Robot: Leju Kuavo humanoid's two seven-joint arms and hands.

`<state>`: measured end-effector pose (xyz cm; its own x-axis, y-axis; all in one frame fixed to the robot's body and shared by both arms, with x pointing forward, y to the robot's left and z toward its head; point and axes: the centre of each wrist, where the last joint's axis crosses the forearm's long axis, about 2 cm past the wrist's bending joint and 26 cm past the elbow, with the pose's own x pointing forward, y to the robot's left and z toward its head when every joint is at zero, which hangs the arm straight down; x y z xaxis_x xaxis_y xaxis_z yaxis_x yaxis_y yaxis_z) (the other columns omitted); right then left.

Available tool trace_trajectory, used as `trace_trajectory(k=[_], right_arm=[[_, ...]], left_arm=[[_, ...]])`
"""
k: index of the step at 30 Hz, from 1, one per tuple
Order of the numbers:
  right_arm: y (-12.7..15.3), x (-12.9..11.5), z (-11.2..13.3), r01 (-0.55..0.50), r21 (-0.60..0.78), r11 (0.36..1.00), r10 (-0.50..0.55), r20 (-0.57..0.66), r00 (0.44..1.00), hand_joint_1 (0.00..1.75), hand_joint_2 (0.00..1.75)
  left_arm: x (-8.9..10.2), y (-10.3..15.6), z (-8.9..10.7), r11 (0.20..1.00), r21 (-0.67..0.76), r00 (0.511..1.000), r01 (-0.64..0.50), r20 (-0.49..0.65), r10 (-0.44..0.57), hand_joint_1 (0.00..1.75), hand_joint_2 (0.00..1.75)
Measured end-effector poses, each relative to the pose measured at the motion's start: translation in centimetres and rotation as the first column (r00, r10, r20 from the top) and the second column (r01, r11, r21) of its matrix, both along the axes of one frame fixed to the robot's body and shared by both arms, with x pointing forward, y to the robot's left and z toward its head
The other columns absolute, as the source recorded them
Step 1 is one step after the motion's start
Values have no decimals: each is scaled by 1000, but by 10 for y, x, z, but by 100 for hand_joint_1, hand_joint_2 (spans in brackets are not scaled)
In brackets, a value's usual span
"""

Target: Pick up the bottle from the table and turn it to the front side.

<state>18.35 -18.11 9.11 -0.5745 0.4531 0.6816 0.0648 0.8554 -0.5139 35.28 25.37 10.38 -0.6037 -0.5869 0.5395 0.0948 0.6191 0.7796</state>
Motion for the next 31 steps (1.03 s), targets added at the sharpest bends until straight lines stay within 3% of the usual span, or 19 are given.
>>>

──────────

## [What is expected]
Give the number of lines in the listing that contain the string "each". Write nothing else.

## [Task solution]
3